Step#4 Application log diving

Application logs are regular logs formatted by log4j and directly appended into the log file, similar to request logs, it was pushed to timber service in a scheduled manner, but the difference is it does not have a fixed format because some lines are purely call stacks, so it’s hard to query by SQL. We need to download the log from the timber server and do some string queries locally.

Once we get the hostname from PID, and the time range, we can download the log from Timber server. Simply unarchive the log file and grep it by Exception or Error you’ll find the error stack. In our case we found:

<Time>[ERROR](deadlock-deterctor)com.xx.xx.DeadlockDetector: Detected monitor deadlock among 1234, 5678; all thread traces follow, and then halting the JVM.

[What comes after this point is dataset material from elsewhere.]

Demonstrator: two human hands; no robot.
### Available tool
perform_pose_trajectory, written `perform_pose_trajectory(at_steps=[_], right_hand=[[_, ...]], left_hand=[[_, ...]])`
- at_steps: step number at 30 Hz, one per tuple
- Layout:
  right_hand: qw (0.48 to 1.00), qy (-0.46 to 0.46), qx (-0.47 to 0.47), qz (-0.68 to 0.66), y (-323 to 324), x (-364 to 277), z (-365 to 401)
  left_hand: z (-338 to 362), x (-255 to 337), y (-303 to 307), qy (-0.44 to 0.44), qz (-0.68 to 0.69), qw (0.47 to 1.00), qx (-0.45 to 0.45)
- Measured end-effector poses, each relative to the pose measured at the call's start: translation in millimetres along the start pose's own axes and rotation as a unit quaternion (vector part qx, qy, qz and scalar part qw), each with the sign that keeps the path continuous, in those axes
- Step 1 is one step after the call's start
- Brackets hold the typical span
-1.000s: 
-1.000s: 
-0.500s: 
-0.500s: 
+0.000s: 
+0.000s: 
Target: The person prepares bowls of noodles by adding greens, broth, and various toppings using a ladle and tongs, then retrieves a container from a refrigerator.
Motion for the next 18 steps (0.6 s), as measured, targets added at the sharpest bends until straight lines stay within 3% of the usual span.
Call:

Turns out JVM was halted because of a deadlock.

Using the thread ids in the error log, We found the call stacks for those threads when deadlock happens:

Thread 1234:

Thread 5678:

Looks like an issue because of the Netty server.

Step#5 Dig into Netty

After some research, we found this issue is the same as what we saw: https://github.com/netty/netty/issues/1817, luckily it was already fixed in a newer Netty version.

Take action

We took action to upgrade netty version, and check all metrics again to prove the issue has been addressed properly.